• [Supplied records]
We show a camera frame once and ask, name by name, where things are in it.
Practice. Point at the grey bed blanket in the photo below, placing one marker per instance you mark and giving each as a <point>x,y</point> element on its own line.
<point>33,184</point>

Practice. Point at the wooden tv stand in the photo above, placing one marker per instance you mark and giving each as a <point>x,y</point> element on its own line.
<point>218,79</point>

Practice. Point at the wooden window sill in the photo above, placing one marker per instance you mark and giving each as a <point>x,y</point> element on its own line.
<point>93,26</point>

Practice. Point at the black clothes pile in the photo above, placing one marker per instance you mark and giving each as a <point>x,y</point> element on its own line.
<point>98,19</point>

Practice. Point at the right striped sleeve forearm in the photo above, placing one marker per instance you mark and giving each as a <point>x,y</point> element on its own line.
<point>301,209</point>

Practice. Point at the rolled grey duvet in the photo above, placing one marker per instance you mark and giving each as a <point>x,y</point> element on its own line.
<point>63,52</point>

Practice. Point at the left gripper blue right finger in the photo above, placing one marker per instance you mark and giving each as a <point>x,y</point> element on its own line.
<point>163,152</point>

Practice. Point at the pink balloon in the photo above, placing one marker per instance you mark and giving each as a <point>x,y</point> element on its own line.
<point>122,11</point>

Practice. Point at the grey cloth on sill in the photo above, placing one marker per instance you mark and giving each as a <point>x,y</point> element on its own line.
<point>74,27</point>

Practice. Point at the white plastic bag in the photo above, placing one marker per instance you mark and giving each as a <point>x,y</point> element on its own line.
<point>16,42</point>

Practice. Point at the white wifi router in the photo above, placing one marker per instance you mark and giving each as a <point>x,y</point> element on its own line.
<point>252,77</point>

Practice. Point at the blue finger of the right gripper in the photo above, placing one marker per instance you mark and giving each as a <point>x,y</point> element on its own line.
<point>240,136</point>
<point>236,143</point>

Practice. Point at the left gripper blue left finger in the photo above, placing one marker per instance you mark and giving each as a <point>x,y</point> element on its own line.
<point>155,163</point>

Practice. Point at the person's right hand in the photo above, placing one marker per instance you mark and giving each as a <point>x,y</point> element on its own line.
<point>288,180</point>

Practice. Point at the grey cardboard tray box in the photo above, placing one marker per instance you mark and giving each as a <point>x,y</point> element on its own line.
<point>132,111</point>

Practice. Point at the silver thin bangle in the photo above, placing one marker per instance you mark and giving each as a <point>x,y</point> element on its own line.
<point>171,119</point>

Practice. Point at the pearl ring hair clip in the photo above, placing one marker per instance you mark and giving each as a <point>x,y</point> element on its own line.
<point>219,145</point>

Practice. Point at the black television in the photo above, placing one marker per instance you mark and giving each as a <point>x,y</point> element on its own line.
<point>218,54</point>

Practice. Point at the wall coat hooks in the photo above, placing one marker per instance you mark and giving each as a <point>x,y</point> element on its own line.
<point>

• [Work required] In the entries above, please find the line with "<point>218,79</point>" and the line with "<point>236,143</point>", then write out exactly those two lines and every line between them, and nothing more.

• [Reply to the task]
<point>218,79</point>

Practice. Point at the wooden window sill in the photo above, placing one marker per instance you mark and giving each as a <point>x,y</point> element on its own line.
<point>93,26</point>

Practice. Point at the black clothes pile in the photo above, placing one marker per instance you mark and giving each as a <point>x,y</point> element on its own line.
<point>98,19</point>

Practice. Point at the right striped sleeve forearm in the photo above, placing one marker per instance you mark and giving each as a <point>x,y</point> element on its own line.
<point>301,209</point>

Practice. Point at the rolled grey duvet in the photo above, placing one marker per instance you mark and giving each as a <point>x,y</point> element on its own line.
<point>63,52</point>

Practice. Point at the left gripper blue right finger in the photo above, placing one marker per instance you mark and giving each as a <point>x,y</point> element on its own line.
<point>163,152</point>

Practice. Point at the pink balloon in the photo above, placing one marker per instance you mark and giving each as a <point>x,y</point> element on its own line.
<point>122,11</point>

Practice. Point at the grey cloth on sill in the photo above, placing one marker per instance you mark and giving each as a <point>x,y</point> element on its own line.
<point>74,27</point>

Practice. Point at the white plastic bag in the photo above, placing one marker per instance you mark and giving each as a <point>x,y</point> element on its own line.
<point>16,42</point>

Practice. Point at the white wifi router in the photo above, placing one marker per instance you mark and giving each as a <point>x,y</point> element on its own line.
<point>252,77</point>

Practice. Point at the blue finger of the right gripper in the photo above, placing one marker per instance you mark and giving each as a <point>x,y</point> element on its own line.
<point>240,136</point>
<point>236,143</point>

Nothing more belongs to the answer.